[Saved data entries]
::::::::::

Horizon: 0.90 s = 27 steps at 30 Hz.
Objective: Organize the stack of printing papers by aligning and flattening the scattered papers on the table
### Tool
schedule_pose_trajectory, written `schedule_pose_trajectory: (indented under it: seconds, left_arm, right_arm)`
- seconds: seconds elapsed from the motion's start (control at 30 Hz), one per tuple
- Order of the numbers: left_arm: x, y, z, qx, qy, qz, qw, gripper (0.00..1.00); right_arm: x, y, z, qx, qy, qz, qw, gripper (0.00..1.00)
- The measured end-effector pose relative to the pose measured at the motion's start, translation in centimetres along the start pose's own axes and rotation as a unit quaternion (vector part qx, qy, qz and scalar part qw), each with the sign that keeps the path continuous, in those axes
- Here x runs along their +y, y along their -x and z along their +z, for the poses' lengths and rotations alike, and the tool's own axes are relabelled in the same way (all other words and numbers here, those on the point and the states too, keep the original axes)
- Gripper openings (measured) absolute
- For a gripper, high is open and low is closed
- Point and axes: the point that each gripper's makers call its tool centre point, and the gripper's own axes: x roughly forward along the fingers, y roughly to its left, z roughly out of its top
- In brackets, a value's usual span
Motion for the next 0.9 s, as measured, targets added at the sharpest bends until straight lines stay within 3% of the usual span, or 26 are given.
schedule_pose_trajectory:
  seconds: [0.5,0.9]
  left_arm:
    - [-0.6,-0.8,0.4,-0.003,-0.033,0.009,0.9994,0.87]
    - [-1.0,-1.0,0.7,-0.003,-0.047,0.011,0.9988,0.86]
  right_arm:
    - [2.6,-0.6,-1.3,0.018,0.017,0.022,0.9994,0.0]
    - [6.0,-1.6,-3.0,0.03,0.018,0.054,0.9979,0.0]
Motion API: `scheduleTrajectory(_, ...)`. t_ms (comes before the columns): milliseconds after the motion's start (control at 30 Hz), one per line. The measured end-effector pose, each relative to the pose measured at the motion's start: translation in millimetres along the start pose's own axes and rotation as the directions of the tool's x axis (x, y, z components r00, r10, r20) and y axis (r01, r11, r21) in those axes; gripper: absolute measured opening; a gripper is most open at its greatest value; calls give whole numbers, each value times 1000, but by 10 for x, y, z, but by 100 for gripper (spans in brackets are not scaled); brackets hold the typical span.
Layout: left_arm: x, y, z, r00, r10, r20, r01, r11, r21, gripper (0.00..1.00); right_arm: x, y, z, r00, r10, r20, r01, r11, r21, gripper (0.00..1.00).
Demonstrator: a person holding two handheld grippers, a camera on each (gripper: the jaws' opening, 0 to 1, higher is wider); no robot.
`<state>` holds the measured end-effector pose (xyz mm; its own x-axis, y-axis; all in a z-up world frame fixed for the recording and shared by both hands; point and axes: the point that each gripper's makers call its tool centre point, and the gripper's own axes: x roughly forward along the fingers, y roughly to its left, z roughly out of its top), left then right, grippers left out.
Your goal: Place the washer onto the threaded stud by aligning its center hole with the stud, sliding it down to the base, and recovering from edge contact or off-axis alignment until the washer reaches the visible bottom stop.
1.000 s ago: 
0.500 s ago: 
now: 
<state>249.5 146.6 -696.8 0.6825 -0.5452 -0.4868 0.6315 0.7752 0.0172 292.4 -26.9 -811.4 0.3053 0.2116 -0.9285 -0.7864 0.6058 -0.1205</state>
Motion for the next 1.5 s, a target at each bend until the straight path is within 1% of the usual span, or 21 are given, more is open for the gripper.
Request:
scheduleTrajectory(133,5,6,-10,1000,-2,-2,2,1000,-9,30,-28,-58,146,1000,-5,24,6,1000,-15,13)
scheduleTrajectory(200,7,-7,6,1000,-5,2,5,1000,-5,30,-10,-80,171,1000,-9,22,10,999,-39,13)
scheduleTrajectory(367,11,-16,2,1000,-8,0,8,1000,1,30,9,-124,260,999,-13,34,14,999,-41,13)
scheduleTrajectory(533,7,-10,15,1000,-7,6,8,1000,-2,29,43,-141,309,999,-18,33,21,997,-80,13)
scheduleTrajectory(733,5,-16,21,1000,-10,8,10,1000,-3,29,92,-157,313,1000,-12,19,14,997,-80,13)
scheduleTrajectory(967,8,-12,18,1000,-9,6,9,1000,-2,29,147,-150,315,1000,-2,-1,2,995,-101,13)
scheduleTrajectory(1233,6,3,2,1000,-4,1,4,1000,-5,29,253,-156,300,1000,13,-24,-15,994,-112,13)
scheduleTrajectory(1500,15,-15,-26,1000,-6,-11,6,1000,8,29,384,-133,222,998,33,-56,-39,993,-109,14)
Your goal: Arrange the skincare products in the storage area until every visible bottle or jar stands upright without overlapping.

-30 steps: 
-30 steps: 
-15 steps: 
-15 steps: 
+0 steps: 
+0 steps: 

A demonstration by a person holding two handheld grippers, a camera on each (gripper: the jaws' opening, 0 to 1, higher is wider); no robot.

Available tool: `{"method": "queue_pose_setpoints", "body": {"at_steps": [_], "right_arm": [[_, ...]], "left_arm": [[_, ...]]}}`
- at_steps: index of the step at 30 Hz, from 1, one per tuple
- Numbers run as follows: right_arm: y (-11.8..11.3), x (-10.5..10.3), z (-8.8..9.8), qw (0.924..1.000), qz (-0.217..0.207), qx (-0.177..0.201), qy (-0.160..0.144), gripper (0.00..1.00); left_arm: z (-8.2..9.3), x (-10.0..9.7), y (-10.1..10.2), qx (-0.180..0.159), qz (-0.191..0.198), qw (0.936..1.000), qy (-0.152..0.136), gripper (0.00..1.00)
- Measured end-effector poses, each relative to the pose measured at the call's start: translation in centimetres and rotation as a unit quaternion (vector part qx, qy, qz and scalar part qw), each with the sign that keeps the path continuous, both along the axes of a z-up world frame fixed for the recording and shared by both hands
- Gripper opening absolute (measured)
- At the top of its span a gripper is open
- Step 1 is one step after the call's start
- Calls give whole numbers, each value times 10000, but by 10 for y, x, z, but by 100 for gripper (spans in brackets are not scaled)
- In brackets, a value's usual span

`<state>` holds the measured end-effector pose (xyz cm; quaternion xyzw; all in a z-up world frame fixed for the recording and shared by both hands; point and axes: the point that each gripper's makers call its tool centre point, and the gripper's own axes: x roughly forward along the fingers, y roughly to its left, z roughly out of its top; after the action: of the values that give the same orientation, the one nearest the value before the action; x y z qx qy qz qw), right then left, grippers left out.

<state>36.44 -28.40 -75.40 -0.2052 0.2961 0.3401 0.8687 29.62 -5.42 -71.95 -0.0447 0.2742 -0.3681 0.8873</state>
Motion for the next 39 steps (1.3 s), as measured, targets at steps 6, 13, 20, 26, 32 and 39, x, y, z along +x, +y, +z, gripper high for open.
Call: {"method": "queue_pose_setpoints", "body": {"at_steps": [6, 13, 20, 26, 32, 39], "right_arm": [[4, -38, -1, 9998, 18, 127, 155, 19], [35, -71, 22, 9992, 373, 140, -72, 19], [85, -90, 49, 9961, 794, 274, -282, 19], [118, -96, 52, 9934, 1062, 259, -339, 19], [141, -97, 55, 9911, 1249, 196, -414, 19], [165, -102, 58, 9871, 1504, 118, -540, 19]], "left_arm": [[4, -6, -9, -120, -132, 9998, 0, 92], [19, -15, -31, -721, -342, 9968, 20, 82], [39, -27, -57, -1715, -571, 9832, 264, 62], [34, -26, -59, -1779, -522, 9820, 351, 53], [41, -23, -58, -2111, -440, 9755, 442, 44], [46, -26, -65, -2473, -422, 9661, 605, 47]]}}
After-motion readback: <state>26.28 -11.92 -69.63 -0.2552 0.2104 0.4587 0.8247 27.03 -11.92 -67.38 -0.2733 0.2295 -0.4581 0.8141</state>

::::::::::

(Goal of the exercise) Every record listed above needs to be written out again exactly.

(Exercise result)
Horizon: 0.90 s = 27 steps at 30 Hz.
Objective: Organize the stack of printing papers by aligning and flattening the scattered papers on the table
### Tool
schedule_pose_trajectory, written `schedule_pose_trajectory: (indented under it: seconds, left_arm, right_arm)`
- seconds: seconds elapsed from the motion's start (control at 30 Hz), one per tuple
- Order of the numbers: left_arm: x, y, z, qx, qy, qz, qw, gripper (0.00..1.00); right_arm: x, y, z, qx, qy, qz, qw, gripper (0.00..1.00)
- The measured end-effector pose relative to the pose measured at the motion's start, translation in centimetres along the start pose's own axes and rotation as a unit quaternion (vector part qx, qy, qz and scalar part qw), each with the sign that keeps the path continuous, in those axes
- Here x runs along their +y, y along their -x and z along their +z, for the poses' lengths and rotations alike, and the tool's own axes are relabelled in the same way (all other words and numbers here, those on the point and the states too, keep the original axes)
- Gripper openings (measured) absolute
- For a gripper, high is open and low is closed
- Point and axes: the point that each gripper's makers call its tool centre point, and the gripper's own axes: x roughly forward along the fingers, y roughly to its left, z roughly out of its top
- In brackets, a value's usual span
Motion for the next 0.9 s, as measured, targets added at the sharpest bends until straight lines stay within 3% of the usual span, or 26 are given.
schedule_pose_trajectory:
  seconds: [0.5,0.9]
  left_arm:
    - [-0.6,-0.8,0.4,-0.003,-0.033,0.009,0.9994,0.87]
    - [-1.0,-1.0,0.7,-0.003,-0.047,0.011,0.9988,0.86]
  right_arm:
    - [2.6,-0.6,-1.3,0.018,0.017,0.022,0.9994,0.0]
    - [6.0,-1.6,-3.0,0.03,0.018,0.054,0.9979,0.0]
Motion API: `scheduleTrajectory(_, ...)`. t_ms (comes before the columns): milliseconds after the motion's start (control at 30 Hz), one per line. The measured end-effector pose, each relative to the pose measured at the motion's start: translation in millimetres along the start pose's own axes and rotation as the directions of the tool's x axis (x, y, z components r00, r10, r20) and y axis (r01, r11, r21) in those axes; gripper: absolute measured opening; a gripper is most open at its greatest value; calls give whole numbers, each value times 1000, but by 10 for x, y, z, but by 100 for gripper (spans in brackets are not scaled); brackets hold the typical span.
Layout: left_arm: x, y, z, r00, r10, r20, r01, r11, r21, gripper (0.00..1.00); right_arm: x, y, z, r00, r10, r20, r01, r11, r21, gripper (0.00..1.00).
Demonstrator: a person holding two handheld grippers, a camera on each (gripper: the jaws' opening, 0 to 1, higher is wider); no robot.
`<state>` holds the measured end-effector pose (xyz mm; its own x-axis, y-axis; all in a z-up world frame fixed for the recording and shared by both hands; point and axes: the point that each gripper's makers call its tool centre point, and the gripper's own axes: x roughly forward along the fingers, y roughly to its left, z roughly out of its top), left then right, grippers left out.
Your goal: Place the washer onto the threaded stud by aligning its center hole with the stud, sliding it down to the base, and recovering from edge contact or off-axis alignment until the washer reaches the visible bottom stop.
1.000 s ago: 
0.500 s ago: 
now: 
<state>249.5 146.6 -696.8 0.6825 -0.5452 -0.4868 0.6315 0.7752 0.0172 292.4 -26.9 -811.4 0.3053 0.2116 -0.9285 -0.7864 0.6058 -0.1205</state>
Motion for the next 1.5 s, a target at each bend until the straight path is within 1% of the usual span, or 21 are given, more is open for the gripper.
Request:
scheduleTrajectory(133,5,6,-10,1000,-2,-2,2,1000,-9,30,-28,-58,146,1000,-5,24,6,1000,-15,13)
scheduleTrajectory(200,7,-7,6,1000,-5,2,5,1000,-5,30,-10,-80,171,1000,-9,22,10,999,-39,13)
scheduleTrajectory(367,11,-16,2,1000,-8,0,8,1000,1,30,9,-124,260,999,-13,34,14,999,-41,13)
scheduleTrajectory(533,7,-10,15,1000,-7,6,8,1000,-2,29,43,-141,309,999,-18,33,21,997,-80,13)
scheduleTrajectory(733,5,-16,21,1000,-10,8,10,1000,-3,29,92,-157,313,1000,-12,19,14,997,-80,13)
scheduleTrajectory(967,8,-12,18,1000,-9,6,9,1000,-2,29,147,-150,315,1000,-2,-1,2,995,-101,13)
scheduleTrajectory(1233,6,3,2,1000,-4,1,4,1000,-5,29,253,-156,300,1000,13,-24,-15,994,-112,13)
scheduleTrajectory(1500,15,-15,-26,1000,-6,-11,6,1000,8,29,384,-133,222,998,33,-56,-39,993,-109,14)
Your goal: Arrange the skincare products in the storage area until every visible bottle or jar stands upright without overlapping.

-30 steps: 
-30 steps: 
-15 steps: 
-15 steps: 
+0 steps: 
+0 steps: 

A demonstration by a person holding two handheld grippers, a camera on each (gripper: the jaws' opening, 0 to 1, higher is wider); no robot.

Available tool: `{"method": "queue_pose_setpoints", "body": {"at_steps": [_], "right_arm": [[_, ...]], "left_arm": [[_, ...]]}}`
- at_steps: index of the step at 30 Hz, from 1, one per tuple
- Numbers run as follows: right_arm: y (-11.8..11.3), x (-10.5..10.3), z (-8.8..9.8), qw (0.924..1.000), qz (-0.217..0.207), qx (-0.177..0.201), qy (-0.160..0.144), gripper (0.00..1.00); left_arm: z (-8.2..9.3), x (-10.0..9.7), y (-10.1..10.2), qx (-0.180..0.159), qz (-0.191..0.198), qw (0.936..1.000), qy (-0.152..0.136), gripper (0.00..1.00)
- Measured end-effector poses, each relative to the pose measured at the call's start: translation in centimetres and rotation as a unit quaternion (vector part qx, qy, qz and scalar part qw), each with the sign that keeps the path continuous, both along the axes of a z-up world frame fixed for the recording and shared by both hands
- Gripper opening absolute (measured)
- At the top of its span a gripper is open
- Step 1 is one step after the call's start
- Calls give whole numbers, each value times 10000, but by 10 for y, x, z, but by 100 for gripper (spans in brackets are not scaled)
- In brackets, a value's usual span

`<state>` holds the measured end-effector pose (xyz cm; quaternion xyzw; all in a z-up world frame fixed for the recording and shared by both hands; point and axes: the point that each gripper's makers call its tool centre point, and the gripper's own axes: x roughly forward along the fingers, y roughly to its left, z roughly out of its top; after the action: of the values that give the same orientation, the one nearest the value before the action; x y z qx qy qz qw), right then left, grippers left out.

<state>36.44 -28.40 -75.40 -0.2052 0.2961 0.3401 0.8687 29.62 -5.42 -71.95 -0.0447 0.2742 -0.3681 0.8873</state>
Motion for the next 39 steps (1.3 s), as measured, targets at steps 6, 13, 20, 26, 32 and 39, x, y, z along +x, +y, +z, gripper high for open.
Call: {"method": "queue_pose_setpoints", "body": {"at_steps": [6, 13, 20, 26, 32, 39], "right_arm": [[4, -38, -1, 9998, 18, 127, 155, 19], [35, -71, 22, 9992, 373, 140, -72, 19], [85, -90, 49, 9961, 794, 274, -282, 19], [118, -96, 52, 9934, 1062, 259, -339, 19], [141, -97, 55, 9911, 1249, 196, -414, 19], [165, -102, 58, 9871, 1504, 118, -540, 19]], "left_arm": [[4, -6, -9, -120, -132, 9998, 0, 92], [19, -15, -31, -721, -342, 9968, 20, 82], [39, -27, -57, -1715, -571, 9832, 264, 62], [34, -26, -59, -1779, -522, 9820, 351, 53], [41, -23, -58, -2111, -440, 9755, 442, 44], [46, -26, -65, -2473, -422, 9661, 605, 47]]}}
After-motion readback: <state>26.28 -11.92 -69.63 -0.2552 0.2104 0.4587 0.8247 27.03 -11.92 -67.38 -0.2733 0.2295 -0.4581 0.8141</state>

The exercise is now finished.